[Extracted data entries]

━━━

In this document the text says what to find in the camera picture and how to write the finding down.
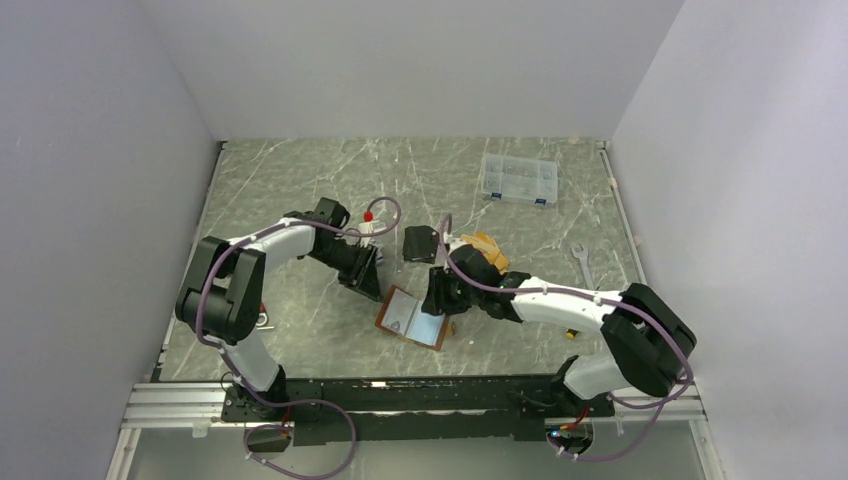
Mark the brown leather card holder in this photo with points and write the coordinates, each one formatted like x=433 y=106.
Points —
x=426 y=330

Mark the silver open-end spanner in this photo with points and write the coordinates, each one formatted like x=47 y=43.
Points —
x=581 y=254

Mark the single silver VIP card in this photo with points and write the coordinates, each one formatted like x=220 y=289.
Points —
x=400 y=313

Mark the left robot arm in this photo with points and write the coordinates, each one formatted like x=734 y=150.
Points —
x=220 y=298

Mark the red handled adjustable wrench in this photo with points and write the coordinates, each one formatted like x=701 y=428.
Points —
x=263 y=320

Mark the orange card stack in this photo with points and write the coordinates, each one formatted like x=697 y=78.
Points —
x=489 y=248

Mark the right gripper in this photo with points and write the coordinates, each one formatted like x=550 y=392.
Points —
x=437 y=299

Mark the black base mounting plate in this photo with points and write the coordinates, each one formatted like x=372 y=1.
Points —
x=520 y=407

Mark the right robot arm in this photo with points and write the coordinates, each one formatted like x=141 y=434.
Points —
x=644 y=343

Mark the aluminium rail frame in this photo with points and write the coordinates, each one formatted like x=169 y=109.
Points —
x=198 y=406

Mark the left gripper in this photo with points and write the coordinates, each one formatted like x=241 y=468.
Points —
x=362 y=276

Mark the clear plastic organizer box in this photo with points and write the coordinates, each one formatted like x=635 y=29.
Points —
x=519 y=180

━━━

Search the records for the string "card", and copy every line that holds it.

• Task result:
Mark the brown leather card holder in this photo with points and write the coordinates, each one formatted like x=433 y=106.
Mark the single silver VIP card in this photo with points and write the coordinates, each one formatted like x=220 y=289.
Mark the orange card stack in this photo with points and write the coordinates, each one formatted like x=697 y=78.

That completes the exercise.